Goal of the exercise: A line below contains "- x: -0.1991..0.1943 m", and a later one contains "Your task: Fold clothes". Repeat both, with every line between them, exactly.

Input data:
....

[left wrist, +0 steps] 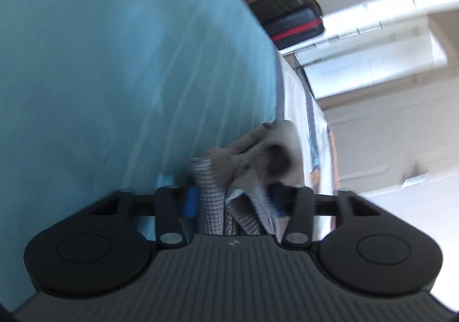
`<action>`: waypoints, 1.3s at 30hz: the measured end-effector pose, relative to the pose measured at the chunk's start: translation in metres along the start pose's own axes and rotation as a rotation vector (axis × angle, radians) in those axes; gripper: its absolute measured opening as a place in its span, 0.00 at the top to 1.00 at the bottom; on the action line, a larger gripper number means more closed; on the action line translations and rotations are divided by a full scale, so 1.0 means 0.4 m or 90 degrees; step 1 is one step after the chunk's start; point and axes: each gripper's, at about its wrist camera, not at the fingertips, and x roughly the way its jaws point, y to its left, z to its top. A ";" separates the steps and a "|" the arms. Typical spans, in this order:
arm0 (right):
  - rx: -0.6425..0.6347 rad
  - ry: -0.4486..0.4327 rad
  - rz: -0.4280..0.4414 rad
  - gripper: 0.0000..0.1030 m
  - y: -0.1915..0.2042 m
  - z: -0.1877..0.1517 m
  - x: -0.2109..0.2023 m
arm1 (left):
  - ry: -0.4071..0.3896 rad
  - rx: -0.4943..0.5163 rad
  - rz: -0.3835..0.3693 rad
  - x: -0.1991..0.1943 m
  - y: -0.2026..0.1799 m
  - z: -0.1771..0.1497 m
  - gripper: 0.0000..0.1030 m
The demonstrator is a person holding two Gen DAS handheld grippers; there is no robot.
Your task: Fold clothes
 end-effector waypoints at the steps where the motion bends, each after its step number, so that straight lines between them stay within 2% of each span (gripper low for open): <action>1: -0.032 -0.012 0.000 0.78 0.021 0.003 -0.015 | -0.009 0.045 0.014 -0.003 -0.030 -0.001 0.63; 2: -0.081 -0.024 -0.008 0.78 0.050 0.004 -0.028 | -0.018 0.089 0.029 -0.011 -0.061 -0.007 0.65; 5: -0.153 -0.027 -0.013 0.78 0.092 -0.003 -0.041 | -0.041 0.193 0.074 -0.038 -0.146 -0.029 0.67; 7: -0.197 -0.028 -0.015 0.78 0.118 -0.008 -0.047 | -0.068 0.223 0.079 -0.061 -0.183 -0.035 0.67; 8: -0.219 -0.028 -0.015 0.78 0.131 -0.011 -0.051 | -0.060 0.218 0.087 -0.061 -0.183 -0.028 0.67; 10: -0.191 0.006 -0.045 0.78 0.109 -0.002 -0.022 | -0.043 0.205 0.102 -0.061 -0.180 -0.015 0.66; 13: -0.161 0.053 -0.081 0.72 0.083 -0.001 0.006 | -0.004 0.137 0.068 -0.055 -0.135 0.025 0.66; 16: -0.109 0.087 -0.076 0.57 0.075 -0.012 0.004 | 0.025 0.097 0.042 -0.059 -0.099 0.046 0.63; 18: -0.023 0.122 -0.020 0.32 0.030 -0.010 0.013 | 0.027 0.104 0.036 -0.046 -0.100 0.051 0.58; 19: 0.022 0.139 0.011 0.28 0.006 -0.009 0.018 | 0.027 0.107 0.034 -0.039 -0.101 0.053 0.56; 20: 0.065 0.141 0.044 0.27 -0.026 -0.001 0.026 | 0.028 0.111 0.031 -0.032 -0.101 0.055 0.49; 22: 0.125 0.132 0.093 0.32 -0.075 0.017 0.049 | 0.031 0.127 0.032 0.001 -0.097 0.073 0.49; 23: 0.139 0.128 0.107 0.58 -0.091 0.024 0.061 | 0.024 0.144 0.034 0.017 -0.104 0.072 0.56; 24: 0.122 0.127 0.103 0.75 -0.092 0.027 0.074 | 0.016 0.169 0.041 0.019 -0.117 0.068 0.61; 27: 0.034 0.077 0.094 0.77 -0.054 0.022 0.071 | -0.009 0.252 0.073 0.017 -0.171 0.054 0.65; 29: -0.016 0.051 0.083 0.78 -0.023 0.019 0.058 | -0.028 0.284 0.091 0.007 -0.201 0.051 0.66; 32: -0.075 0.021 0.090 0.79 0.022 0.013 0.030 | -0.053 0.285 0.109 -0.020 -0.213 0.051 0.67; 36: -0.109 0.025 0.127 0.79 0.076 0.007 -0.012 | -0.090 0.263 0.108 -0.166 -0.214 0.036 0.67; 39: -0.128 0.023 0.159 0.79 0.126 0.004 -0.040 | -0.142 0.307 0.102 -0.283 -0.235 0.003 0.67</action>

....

Task response:
  - x: -0.1991..0.1943 m
  - y: -0.2026..0.1799 m
  - z: -0.1771..0.1497 m
  - gripper: 0.0000..0.1030 m
The demonstrator is a person holding two Gen DAS handheld grippers; there is no robot.
Your task: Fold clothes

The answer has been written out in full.